(Data listing Opens)

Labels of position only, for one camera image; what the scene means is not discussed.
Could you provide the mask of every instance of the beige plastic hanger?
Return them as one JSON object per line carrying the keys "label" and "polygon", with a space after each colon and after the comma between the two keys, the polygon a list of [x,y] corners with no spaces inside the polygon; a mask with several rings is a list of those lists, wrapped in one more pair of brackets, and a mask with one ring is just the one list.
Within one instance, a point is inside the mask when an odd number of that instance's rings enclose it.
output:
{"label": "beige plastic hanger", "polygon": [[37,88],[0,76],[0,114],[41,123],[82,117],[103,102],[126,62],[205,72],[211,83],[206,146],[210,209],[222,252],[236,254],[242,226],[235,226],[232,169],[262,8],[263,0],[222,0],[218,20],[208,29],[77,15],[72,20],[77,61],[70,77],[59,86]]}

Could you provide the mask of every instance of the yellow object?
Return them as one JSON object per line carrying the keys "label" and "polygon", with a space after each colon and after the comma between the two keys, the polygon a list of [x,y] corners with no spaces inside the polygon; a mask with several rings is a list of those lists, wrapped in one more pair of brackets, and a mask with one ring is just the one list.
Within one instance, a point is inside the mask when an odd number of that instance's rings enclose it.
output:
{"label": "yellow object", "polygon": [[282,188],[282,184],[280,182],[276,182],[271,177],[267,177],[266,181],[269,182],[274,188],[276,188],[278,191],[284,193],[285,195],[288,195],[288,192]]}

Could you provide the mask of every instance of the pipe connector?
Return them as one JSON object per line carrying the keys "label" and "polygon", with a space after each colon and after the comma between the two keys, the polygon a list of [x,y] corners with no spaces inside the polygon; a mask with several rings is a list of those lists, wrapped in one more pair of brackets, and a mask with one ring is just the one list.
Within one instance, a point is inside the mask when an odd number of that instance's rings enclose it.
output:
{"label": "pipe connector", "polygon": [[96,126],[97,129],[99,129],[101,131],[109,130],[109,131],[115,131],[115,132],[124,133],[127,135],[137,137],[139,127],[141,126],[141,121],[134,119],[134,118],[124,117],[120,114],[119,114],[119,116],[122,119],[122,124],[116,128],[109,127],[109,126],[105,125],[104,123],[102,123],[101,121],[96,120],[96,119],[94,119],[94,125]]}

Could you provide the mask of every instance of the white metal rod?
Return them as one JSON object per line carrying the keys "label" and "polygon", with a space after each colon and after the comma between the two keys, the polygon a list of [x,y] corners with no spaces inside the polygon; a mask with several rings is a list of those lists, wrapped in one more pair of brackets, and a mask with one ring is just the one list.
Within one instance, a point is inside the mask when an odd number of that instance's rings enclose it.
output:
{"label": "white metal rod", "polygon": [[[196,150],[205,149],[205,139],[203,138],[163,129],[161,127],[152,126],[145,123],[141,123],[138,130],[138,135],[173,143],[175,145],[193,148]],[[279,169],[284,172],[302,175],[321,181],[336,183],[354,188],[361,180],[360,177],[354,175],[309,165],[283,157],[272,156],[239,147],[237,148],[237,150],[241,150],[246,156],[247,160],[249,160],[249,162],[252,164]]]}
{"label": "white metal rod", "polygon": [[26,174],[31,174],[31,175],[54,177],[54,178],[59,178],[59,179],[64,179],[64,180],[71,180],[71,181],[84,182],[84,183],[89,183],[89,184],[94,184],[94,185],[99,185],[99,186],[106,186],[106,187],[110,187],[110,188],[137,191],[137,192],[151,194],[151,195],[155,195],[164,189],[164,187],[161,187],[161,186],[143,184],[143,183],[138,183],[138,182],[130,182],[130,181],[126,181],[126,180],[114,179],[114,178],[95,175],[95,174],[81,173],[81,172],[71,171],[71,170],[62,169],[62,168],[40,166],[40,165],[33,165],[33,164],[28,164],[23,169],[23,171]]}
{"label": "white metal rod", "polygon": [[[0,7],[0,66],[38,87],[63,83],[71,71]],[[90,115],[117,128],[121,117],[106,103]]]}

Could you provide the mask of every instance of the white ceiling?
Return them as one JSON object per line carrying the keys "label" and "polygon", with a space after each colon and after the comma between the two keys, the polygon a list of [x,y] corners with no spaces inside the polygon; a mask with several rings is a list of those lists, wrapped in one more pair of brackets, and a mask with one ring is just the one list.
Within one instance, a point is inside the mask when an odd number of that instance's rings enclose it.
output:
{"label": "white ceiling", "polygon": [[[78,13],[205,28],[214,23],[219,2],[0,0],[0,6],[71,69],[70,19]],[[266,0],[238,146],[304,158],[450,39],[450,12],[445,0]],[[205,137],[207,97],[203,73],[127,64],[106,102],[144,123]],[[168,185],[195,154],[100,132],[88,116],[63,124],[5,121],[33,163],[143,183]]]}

(Data listing Closes)
(Data listing Opens)

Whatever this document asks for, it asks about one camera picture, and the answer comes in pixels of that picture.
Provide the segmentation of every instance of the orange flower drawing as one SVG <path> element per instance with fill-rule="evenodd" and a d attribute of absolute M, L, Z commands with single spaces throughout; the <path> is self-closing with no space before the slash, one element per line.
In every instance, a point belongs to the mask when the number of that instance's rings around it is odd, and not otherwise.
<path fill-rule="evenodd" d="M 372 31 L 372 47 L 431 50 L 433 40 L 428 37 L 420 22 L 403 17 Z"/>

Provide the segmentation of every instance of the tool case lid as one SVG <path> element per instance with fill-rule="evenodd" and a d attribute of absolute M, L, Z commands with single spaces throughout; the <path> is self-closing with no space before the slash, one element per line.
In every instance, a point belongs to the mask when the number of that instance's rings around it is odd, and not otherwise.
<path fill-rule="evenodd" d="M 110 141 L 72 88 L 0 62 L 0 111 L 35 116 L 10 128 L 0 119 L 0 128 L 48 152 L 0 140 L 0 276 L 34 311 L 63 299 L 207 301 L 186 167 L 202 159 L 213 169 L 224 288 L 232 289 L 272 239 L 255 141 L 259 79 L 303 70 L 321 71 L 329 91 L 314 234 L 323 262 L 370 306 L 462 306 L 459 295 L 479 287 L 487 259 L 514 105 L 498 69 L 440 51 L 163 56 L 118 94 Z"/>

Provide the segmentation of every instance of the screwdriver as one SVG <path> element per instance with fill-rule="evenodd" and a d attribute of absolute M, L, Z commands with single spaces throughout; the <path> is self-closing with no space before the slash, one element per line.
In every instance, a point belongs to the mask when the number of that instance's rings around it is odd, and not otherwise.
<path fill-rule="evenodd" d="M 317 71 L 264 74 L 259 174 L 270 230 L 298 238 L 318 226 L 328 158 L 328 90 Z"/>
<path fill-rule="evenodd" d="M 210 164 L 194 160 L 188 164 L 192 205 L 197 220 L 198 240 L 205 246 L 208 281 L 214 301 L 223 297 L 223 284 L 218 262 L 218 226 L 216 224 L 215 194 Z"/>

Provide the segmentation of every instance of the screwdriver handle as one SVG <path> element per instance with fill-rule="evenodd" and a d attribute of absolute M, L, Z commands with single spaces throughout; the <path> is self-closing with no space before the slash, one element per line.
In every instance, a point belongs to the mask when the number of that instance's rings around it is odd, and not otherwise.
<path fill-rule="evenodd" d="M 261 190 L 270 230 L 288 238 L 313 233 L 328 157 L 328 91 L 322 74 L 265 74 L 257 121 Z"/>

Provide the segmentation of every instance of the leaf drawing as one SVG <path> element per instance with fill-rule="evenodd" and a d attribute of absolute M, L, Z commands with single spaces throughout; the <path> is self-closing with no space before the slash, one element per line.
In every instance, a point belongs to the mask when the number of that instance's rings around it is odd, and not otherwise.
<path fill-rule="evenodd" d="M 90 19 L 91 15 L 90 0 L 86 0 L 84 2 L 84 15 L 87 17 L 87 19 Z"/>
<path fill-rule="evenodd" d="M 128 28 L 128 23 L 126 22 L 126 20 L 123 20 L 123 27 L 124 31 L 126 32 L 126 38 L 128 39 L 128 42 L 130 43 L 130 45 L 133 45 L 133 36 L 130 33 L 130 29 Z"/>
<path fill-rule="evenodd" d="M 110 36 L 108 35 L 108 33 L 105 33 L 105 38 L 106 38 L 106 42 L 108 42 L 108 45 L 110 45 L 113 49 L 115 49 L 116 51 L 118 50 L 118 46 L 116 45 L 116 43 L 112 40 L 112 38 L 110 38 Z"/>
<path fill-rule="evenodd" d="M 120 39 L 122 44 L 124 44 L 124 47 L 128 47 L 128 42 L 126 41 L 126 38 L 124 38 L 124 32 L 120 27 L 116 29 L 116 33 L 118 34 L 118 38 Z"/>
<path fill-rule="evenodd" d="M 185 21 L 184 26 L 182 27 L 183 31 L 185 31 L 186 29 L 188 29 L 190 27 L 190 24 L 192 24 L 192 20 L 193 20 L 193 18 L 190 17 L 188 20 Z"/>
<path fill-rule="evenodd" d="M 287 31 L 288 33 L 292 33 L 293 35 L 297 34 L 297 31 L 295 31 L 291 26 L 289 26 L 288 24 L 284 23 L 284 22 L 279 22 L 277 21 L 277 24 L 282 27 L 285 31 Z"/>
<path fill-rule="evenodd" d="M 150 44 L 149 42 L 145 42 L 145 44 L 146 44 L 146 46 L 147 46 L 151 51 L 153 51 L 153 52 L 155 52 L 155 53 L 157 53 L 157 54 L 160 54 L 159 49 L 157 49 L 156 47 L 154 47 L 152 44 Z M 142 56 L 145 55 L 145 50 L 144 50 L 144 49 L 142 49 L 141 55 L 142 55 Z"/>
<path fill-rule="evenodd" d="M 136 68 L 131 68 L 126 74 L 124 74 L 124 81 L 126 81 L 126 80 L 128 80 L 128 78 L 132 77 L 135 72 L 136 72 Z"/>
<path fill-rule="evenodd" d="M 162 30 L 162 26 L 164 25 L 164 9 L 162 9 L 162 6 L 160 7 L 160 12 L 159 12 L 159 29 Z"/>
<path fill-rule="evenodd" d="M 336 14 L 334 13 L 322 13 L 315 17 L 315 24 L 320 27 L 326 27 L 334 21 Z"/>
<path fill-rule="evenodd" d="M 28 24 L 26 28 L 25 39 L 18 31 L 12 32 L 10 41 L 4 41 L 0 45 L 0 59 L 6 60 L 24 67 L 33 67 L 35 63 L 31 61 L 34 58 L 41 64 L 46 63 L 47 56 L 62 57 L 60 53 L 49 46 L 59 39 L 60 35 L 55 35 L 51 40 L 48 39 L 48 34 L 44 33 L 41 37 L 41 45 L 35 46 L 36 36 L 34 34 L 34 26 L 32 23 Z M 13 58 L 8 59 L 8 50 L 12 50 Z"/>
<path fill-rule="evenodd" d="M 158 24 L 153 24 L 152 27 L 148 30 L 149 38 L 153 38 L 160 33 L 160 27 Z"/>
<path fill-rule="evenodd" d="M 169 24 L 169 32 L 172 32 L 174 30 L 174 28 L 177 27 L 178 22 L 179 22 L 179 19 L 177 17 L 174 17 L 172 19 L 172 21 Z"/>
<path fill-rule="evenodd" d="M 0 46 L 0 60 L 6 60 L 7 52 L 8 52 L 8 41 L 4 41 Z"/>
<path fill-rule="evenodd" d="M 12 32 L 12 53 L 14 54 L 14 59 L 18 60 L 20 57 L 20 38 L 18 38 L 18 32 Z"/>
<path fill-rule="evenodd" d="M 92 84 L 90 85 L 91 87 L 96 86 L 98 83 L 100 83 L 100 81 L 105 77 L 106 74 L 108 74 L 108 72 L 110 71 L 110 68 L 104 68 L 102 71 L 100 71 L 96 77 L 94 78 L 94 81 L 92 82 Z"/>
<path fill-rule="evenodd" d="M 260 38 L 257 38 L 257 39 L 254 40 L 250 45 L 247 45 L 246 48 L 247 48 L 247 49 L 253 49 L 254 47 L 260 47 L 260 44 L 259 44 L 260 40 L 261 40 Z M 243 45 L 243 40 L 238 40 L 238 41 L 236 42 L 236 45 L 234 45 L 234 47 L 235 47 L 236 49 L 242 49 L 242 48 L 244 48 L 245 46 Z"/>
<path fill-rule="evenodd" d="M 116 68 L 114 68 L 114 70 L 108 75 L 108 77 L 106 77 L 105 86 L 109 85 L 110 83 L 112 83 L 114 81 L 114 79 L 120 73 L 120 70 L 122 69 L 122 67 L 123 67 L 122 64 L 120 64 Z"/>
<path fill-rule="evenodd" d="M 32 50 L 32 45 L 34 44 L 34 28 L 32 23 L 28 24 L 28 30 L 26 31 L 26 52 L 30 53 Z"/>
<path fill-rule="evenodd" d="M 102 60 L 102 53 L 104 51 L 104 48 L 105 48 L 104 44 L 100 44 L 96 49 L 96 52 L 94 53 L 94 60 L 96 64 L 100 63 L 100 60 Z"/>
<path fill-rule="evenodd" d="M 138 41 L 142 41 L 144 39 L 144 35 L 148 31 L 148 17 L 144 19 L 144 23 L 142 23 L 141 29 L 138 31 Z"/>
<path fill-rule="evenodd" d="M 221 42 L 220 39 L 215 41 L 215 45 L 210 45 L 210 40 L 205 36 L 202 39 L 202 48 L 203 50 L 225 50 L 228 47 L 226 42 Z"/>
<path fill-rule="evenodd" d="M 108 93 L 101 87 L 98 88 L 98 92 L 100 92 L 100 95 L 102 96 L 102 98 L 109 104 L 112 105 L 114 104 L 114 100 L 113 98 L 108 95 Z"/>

(Data listing Closes)
(Data listing Opens)

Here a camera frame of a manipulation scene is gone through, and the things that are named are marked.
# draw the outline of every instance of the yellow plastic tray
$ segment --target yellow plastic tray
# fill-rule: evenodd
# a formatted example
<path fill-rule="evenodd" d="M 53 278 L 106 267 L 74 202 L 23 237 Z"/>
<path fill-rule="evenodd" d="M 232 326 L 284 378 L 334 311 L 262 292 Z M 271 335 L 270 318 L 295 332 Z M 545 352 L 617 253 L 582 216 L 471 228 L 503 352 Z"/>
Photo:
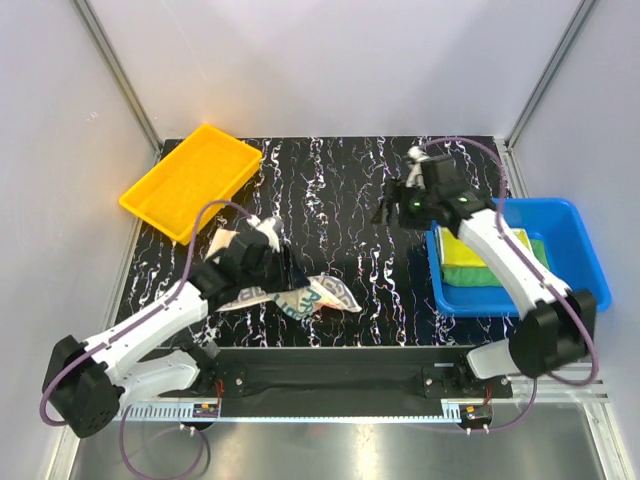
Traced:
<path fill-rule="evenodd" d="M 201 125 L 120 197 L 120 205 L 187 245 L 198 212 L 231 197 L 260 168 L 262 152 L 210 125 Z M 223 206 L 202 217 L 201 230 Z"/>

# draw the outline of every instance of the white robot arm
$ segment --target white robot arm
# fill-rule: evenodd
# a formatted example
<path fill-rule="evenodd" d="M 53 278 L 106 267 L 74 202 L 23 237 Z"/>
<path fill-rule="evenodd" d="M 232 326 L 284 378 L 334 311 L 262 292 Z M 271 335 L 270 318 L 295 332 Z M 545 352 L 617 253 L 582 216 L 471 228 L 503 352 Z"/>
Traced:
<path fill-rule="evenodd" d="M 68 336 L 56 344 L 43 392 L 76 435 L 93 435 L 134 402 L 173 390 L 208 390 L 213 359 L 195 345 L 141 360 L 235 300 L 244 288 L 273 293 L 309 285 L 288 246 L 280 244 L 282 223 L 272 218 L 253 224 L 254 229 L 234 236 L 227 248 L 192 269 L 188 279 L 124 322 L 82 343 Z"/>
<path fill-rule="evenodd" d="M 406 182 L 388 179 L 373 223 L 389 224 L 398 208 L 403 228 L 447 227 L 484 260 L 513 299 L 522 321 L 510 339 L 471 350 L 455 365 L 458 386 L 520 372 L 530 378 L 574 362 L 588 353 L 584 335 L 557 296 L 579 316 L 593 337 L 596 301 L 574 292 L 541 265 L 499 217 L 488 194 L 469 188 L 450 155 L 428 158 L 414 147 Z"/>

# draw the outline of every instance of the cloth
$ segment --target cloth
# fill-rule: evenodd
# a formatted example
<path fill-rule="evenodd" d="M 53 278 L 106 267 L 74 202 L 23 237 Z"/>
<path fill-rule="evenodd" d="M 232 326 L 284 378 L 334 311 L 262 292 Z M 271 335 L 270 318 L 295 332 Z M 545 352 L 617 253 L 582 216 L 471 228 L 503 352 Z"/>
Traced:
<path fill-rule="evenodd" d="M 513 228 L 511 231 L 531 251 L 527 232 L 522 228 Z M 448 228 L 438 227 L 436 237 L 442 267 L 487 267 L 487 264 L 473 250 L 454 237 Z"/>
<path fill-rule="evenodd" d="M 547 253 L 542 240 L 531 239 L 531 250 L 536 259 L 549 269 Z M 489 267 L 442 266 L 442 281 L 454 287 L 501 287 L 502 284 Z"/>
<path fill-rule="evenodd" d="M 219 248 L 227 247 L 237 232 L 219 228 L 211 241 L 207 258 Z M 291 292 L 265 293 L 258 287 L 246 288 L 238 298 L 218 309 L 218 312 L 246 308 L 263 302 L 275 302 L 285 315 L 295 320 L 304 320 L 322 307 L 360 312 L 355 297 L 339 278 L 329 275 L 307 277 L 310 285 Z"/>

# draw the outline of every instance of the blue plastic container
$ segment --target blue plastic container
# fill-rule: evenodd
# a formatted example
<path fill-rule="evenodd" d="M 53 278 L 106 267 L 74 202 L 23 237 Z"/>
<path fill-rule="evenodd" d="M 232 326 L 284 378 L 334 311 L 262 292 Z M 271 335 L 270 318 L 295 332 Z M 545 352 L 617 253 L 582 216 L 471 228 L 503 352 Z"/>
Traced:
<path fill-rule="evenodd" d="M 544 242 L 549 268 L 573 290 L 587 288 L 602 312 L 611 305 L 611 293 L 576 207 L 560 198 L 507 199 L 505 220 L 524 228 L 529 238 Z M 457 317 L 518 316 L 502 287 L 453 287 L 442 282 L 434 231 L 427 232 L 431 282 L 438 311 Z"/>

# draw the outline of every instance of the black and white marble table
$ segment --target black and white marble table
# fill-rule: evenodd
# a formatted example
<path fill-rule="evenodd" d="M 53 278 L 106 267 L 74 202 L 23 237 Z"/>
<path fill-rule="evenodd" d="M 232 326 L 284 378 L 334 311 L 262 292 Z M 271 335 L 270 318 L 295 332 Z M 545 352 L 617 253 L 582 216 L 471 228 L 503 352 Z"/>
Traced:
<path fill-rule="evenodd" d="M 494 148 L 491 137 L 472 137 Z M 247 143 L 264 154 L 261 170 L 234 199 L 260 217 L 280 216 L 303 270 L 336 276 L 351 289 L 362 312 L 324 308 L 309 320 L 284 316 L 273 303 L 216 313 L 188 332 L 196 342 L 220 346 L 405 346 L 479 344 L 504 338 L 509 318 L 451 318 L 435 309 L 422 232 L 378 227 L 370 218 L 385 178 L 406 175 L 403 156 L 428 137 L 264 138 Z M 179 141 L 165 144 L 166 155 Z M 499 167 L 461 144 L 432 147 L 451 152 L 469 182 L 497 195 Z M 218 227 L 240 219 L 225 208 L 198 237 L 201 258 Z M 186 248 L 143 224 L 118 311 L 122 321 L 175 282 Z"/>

(Data listing Closes)

Within the listing, how many lines hold the word "marble"? Answer with the number by itself.

2